This study aims to access the presence of Aphanopus carbo and A. intermedius in otolith samples collected over a 40-year period from Madeira landings, as well as in selected samples from Mauritania and Morocco. To achieve this objective, otolith contour shape was analysed using wavelet-based methods [25], which outperform elliptic Fourier descriptors (EFD) by enhancing both biological and mathematical interpretation [26], thereby providing excellent species discrimination [27,28]. Based on previous studies, we hypothesise that Aphanopus carbo and A. intermedius have co-occurred historically in the northeastern Atlantic and that wavelet-based otolith contour analysis, trained on genetically identified specimens, provides a reliable tool for reconstructing species composition from historical collections.
Materials and methods
Ethics statement
No permits were required for the described study, as otoliths were obtained from samples captured by commercial fishery operations.
Data collection
Otolith contours from 136 individuals of Aphanopus carbo (N = 70) and Aphanopus intermedius (N = 66), previously genetically identified using mitochondrial COI and 16S rRNA sequences by Biscoito et al. [11], were analysed for shape variation. These specimens originated from commercial and experimental fishing in mainland Portugal, the Azores, Madeira, the Canary Islands, Morocco, and Western Sahara (S1 Table; Fig 2). This reference dataset was used to train the wavelet-based classification model.
Otoliths from specimens of Aphanopus carbo (A–C) and A. intermedius (D–F), identified based on meristic characters.Species identification was supported by vertebral and dorsal spine counts following Biscoito et al. [11]. All specimens were collected from the Madeira Exclusive Economic Zone. Capture years: A–C and E–F (2021); D (2010). Otolith lengths (OL): A, 10.0 mm; B, 7.6 mm; C, 7.7 mm; D, 10.0 mm; E, 9.4 mm; F, 8.9 mm. Images show the medial (inner) side of each otolith.
Locations of historical (green triangles) and genetic (purple triangles) sampling of Aphanopus carbo and Aphanopus intermedius across the northeastern Atlantic.Shared sampling sites (Madeira and Morocco) are shown as offset triangles and labelled in black. Genetic samples were obtained from published, genetically identified specimens [11], while historical samples correspond to otoliths collected from Madeiran landings between 1990 and 2021, and from research surveys off Morocco and Mauritania.
This model was then applied to a set of 1,975 otoliths collected from Madeiran commercial longliners in 1990, 2003, 2010, and 2021 to reconstruct the historical species composition of the landings. From 2005 onward, the fishery expanded in search of new fishing grounds beyond the traditional areas, reflecting a progressive geographical expansion of the deep-sea longline fleet [12,22]. These specimens were stored in the Fisheries Regional Directorate in Madeira. Before 2010, all specimens were classified as A. carbo, whereas post-2010 identifications followed the morphological and meristic criteria of Biscoito et al. [11]. Additionally, we included 547 specimens from Mauritania and Morocco, obtained during IEO-CSIC trawling surveys (2005-2007) at depths greater than 500 meters, which, like the early Madeira samples, were classified as A. carbo.
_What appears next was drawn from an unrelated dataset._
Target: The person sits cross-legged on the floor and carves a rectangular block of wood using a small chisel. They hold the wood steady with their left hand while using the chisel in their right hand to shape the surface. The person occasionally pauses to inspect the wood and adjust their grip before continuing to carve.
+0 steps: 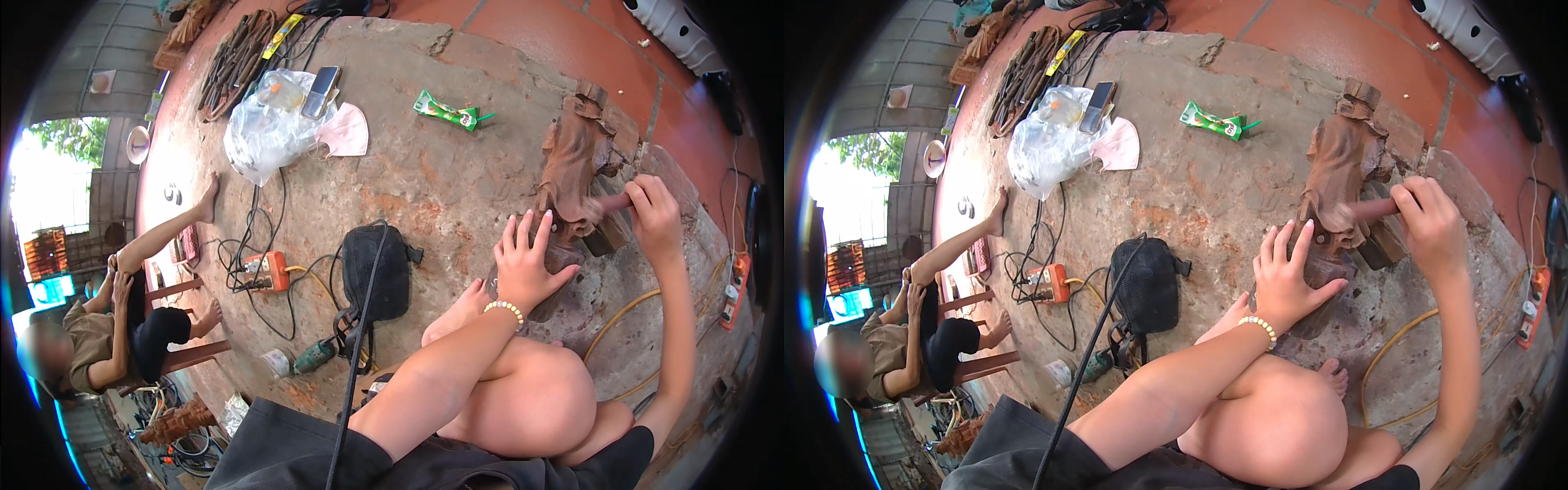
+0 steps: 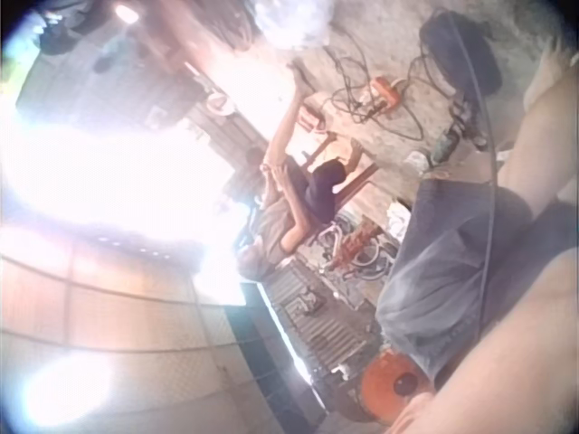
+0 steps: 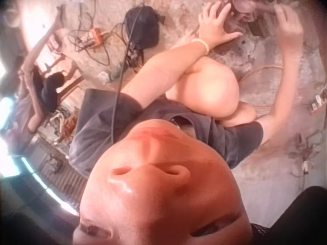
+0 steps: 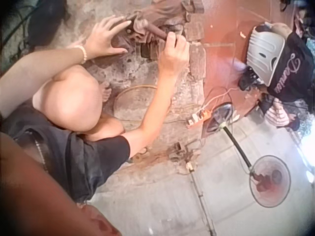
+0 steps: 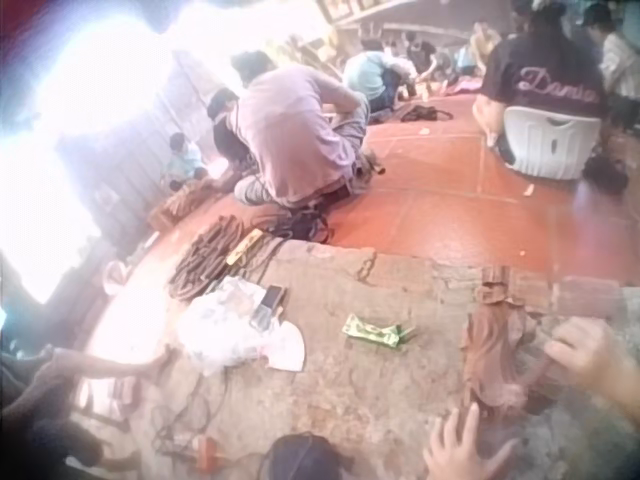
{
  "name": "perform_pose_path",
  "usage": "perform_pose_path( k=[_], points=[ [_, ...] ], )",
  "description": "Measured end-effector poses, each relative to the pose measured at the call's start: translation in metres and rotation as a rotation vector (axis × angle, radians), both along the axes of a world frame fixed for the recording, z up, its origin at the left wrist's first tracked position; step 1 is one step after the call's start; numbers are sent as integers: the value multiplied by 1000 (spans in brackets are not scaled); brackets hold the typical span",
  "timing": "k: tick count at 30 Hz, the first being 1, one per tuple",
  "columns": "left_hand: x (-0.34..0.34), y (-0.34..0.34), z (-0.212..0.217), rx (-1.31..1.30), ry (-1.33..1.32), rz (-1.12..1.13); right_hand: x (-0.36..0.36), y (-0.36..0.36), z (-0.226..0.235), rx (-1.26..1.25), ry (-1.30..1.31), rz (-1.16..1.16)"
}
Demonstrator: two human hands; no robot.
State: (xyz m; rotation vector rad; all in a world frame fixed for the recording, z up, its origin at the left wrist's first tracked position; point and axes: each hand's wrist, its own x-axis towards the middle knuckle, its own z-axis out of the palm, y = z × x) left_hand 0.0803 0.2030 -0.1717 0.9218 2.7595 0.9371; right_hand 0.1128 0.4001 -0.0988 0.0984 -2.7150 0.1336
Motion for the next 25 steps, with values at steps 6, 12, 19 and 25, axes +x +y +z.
perform_pose_path(
  k=[6, 12, 19, 25],
  points=[
    [0, 1, -1, 4, -6, -5, -6, -2, -20, 143, -238, 91],
    [-1, 4, 4, -6, 2, -6, 13, -5, -35, -572, -492, -160],
    [0, 3, 5, -9, 16, -10, 16, -8, -30, -208, -486, -75],
    [0, 6, 5, -13, 38, -33, 19, -15, -53, -364, -345, -269]
  ],
)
Temperature and salinity data at 800 m depth were extracted from the Copernicus GLORYS12V1 dataset (https://doi.org/10.48670/moi-00021), which provides sea water potential temperature (thetao) and practical salinity for the period 1993–2021. Potential temperature represents the temperature seawater would have if brought adiabatically to the surface, allowing consistent comparisons across depths and time. However, to illustrate conditions in 1990—prior to the GLORYS12V1 time range—in-situ temperature at 800 m was obtained from the CORA v5.2 dataset (https://doi.org/10.17882/46219).
Contour otolith analysis
Left otoliths were positioned with the inner side (sulcus acusticus) facing upward and the rostrum oriented to the right, against a black background, for digital imaging. Photographs were captured using digital cameras attached to a stereomicroscope, with a fixed magnification of 6.7 . Otolith length (OL, measured to 0.01 mm) was determined using ImageJ software [29].
The shape contour analysis employed a wavelet function developed by the AFORO team to identify local morphological variation along the x-axis of the otolith contour [26,28]. A total of 512 equidistant Cartesian coordinates were extracted from each otolith projection, with the anterior tip of the rostrum used as the starting point. These coordinates were then analysed using wavelet transformed (WLT; see Parisi-Baradad et al. [25]). Of the nine detail levels produced by the wavelet function, the 5th level was selected as optimal for distinguishing interspecific variability [30].
Statistical analysis
To evaluate differences in mean otolith length (OL, mm) among samples (species or regions), a Kruskal-Wallis (KW) test was employed since the data violated normality (Shapiro–Wilk test, P < 0.05) and homogeneity of variance (Levene test, P < 0.05).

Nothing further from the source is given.